**Material provided:**
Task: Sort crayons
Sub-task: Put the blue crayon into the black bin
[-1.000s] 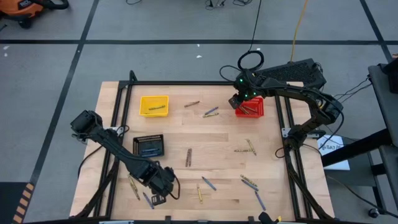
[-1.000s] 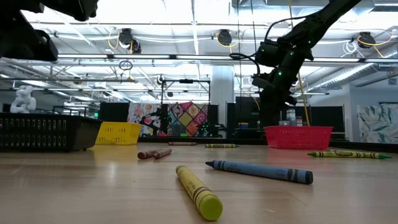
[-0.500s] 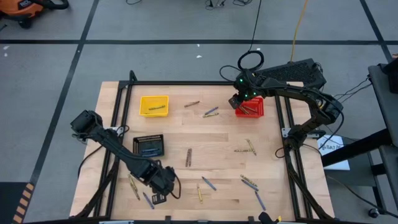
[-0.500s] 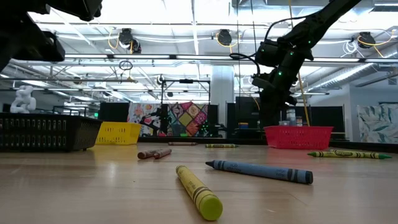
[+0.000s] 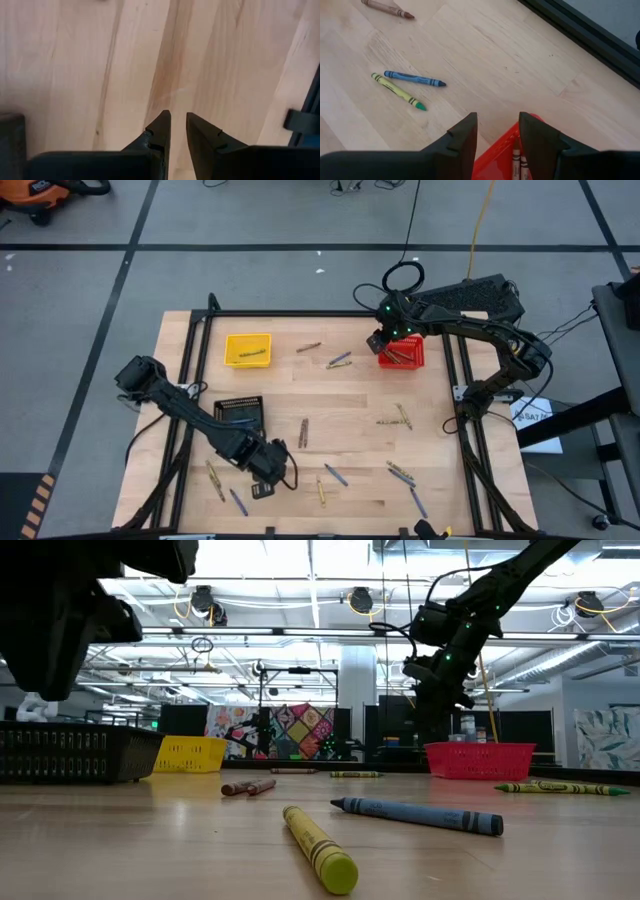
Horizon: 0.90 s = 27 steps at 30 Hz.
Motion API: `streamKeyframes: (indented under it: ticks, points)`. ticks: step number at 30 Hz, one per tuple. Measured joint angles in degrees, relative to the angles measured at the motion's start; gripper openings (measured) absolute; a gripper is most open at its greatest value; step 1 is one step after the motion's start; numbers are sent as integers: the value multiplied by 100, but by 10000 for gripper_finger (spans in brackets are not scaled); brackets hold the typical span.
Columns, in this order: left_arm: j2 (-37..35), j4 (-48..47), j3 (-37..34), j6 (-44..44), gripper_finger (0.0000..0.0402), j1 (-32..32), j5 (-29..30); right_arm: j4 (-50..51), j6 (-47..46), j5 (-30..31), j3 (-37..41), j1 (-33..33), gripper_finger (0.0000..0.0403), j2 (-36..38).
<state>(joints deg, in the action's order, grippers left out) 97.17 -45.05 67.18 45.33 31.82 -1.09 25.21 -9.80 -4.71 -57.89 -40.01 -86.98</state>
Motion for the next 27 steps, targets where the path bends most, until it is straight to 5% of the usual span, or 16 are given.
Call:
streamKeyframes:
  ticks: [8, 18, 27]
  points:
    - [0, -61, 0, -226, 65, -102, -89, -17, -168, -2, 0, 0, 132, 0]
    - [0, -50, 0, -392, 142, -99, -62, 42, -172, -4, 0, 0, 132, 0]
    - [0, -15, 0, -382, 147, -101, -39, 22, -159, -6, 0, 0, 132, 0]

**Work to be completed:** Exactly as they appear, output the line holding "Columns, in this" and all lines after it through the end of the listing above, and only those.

**Solution to this task:**
Columns, in this order: left_arm: j2 (-37..35), j4 (-48..47), j3 (-37..34), j6 (-44..44), gripper_finger (0.0000..0.0402), j1 (-32..32), j5 (-29..30); right_arm: j4 (-50..51), j6 (-47..46), j5 (-30..31), j3 (-37..41), j1 (-33..33), gripper_finger (0.0000..0.0403), j2 (-36..38).
<state>(joints deg, in the action's order, grippers left out) 97.17 -45.05 67.18 45.33 31.82 -1.09 25.21 -9.80 -4.71 -57.89 -40.01 -86.98</state>
Motion for the next 27 steps, targets where the path bends most, until it is straight to 5% of the usual span, or 16 are given.
Call:
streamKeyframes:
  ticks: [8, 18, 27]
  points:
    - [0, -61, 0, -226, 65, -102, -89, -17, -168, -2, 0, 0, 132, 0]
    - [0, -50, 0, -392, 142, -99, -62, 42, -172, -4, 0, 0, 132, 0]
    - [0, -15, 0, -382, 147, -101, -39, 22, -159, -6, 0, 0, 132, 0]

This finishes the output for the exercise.